# My wet nurse services are no longer needed.



## Curious (Jan 4, 2002)

Dd is now nursing her stuffed animals herself. She holds them under her arm and makes slurpy sounds with her mouth.

When she is not grabbing my sling, putting it on, and carrying the favorites around.

For those of you who don't know my saga, I have hypoplastic breasts and low supply. It was unclear if I would be able to BF at all, and when I did it was not without it's troubles. I'm so happy to have made this impression on Dd.

If my IL's thought my carrying her in the sling and nursing was something, wait 'till they see this!


----------



## MamaOui (Aug 9, 2002)

That is so sweet


----------



## ekblad9 (Nov 21, 2001)

Love that! DD2 nurses her dolls/animals too and I bought a doll sling for dd1 and she loves it! I love the impression it makes too!


----------



## mamaduck (Mar 6, 2002)

That is very sweet -- and awesome that you have made an impression.

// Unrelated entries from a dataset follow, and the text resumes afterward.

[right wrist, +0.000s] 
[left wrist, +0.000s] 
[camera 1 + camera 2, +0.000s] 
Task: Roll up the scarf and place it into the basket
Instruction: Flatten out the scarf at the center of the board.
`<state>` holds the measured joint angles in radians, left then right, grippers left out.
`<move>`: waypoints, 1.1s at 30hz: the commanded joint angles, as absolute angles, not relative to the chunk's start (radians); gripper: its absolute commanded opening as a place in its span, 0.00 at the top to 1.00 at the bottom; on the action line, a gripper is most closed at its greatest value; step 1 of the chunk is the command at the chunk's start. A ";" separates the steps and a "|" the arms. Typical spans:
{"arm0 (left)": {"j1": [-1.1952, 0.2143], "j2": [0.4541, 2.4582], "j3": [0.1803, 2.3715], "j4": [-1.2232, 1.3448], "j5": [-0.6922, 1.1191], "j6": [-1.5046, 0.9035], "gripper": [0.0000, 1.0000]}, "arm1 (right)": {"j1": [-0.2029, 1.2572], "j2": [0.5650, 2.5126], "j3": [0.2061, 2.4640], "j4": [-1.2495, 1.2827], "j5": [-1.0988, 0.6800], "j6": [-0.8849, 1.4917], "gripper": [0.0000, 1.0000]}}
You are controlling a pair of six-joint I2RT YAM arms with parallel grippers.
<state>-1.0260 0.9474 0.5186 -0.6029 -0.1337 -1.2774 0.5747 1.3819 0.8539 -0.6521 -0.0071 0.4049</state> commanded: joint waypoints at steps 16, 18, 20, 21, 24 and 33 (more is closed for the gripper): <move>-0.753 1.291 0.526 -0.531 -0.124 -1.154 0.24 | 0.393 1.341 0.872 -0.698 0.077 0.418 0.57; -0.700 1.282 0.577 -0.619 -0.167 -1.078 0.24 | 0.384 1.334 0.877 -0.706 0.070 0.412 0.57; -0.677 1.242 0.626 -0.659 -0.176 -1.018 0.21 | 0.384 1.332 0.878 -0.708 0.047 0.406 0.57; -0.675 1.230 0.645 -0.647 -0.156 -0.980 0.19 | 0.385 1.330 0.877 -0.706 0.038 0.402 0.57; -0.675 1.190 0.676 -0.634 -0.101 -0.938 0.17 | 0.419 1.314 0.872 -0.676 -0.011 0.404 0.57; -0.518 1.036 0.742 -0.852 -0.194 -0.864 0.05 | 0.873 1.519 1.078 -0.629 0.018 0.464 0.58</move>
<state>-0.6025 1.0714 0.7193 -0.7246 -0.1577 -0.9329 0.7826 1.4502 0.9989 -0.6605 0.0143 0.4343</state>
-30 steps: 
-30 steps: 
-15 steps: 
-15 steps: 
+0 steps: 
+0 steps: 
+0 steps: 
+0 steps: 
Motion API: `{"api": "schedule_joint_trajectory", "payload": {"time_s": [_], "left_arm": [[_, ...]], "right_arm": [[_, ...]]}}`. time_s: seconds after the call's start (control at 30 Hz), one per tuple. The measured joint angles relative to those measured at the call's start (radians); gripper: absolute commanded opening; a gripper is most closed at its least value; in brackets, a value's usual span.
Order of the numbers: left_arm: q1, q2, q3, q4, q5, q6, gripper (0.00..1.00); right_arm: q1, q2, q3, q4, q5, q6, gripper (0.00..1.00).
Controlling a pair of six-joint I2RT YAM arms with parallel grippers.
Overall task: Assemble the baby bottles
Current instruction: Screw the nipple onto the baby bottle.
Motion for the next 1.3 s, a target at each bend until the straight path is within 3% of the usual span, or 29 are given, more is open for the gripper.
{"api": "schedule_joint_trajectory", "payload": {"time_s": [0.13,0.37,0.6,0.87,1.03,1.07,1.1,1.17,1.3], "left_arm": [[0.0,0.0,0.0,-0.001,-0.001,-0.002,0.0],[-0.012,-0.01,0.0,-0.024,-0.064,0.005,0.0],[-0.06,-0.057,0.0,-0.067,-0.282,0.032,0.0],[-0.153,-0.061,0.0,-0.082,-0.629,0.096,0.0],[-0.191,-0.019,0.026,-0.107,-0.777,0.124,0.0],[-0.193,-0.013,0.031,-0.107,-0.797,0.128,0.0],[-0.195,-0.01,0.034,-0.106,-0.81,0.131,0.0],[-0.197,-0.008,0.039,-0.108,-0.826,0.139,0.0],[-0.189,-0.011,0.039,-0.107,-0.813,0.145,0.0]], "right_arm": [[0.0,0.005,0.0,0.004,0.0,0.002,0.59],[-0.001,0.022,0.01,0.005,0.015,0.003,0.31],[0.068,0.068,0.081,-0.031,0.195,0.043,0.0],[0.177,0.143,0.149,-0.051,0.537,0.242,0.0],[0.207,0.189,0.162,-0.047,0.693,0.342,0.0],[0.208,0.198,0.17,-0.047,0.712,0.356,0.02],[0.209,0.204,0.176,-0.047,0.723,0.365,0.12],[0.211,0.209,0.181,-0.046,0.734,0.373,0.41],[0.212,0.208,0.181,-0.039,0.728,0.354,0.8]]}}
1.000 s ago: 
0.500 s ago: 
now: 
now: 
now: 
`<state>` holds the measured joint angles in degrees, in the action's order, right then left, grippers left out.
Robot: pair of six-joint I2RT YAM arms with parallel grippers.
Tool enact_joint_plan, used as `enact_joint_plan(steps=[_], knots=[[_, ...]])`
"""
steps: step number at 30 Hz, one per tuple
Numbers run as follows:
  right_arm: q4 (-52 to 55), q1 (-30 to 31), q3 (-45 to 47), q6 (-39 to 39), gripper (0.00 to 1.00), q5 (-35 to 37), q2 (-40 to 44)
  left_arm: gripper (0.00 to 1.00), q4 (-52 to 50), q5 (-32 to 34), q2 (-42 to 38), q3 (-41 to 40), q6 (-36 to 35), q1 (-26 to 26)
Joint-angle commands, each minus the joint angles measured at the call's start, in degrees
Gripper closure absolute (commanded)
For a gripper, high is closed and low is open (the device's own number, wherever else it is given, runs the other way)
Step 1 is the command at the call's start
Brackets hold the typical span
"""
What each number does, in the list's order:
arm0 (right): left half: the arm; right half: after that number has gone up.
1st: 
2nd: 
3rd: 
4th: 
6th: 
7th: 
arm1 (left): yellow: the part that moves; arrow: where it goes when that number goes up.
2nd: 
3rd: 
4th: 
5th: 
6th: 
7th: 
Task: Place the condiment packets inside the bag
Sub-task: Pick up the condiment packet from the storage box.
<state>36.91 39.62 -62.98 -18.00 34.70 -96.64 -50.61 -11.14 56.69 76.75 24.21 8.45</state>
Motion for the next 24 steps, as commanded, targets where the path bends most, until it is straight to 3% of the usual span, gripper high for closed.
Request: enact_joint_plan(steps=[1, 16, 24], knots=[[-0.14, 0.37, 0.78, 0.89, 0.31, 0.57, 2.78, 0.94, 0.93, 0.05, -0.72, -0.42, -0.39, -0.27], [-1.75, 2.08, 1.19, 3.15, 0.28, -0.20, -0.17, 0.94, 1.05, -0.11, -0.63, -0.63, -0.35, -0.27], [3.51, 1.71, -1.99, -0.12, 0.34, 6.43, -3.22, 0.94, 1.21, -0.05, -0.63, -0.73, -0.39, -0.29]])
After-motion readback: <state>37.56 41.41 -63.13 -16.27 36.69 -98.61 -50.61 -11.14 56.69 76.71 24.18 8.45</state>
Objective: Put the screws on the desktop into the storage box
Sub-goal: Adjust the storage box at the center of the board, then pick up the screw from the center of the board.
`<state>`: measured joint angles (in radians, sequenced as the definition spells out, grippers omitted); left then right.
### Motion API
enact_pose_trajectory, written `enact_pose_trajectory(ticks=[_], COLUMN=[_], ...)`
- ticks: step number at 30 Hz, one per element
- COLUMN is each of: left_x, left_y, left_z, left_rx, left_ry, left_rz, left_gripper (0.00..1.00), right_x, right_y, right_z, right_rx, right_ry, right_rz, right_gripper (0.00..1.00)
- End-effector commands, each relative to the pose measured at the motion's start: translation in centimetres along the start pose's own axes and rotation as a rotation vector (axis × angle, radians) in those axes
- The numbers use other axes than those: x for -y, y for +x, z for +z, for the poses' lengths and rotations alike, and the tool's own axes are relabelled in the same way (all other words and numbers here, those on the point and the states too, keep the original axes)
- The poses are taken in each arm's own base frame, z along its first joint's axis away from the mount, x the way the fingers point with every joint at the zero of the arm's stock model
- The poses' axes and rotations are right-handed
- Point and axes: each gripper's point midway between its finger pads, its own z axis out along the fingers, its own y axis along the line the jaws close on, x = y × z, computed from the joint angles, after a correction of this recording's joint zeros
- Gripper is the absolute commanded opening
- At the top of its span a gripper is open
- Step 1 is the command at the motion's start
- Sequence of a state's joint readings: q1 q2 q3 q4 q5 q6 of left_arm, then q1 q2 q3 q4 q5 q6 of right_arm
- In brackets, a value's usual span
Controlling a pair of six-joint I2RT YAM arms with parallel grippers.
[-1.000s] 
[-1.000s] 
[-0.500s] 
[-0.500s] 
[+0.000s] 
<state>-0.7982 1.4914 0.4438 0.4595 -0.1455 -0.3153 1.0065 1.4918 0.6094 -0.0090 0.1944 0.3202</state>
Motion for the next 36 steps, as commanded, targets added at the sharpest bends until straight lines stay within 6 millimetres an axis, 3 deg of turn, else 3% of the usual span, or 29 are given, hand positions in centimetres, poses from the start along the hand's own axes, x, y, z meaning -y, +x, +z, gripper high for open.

My 2 yr. old has a doll he loves, and awhile back he asked me to find a bottle for her.
He said (in broken toddler english),
"Her need bottle. I be her Daddy. Daddy's can't know how nurse babies."


----------



## lisamarie (Nov 19, 2001)

That is SO sweet!









Warmly~

Lisa


----------



## Graceoc (Mar 26, 2002)

Mamaduck - don't tell my 2.5 year old that boys can't nurse - he insists that they get "Ethan milk" (mine is called mommy milk)


----------



## mama2girls (Nov 19, 2002)

How sweet









My 2.5 dd also "nurses" her babies, complete with burp cloth and pillow under the arm! She gets very distressed in overalls where she can't access her chest! She does feed them bottles--of juice!


----------



## jaredsmom (Jun 21, 2002)

That is so adorable! And I love how you ds even makes the slurppy sounds, Curious!


----------



## mirlee (Jul 30, 2002)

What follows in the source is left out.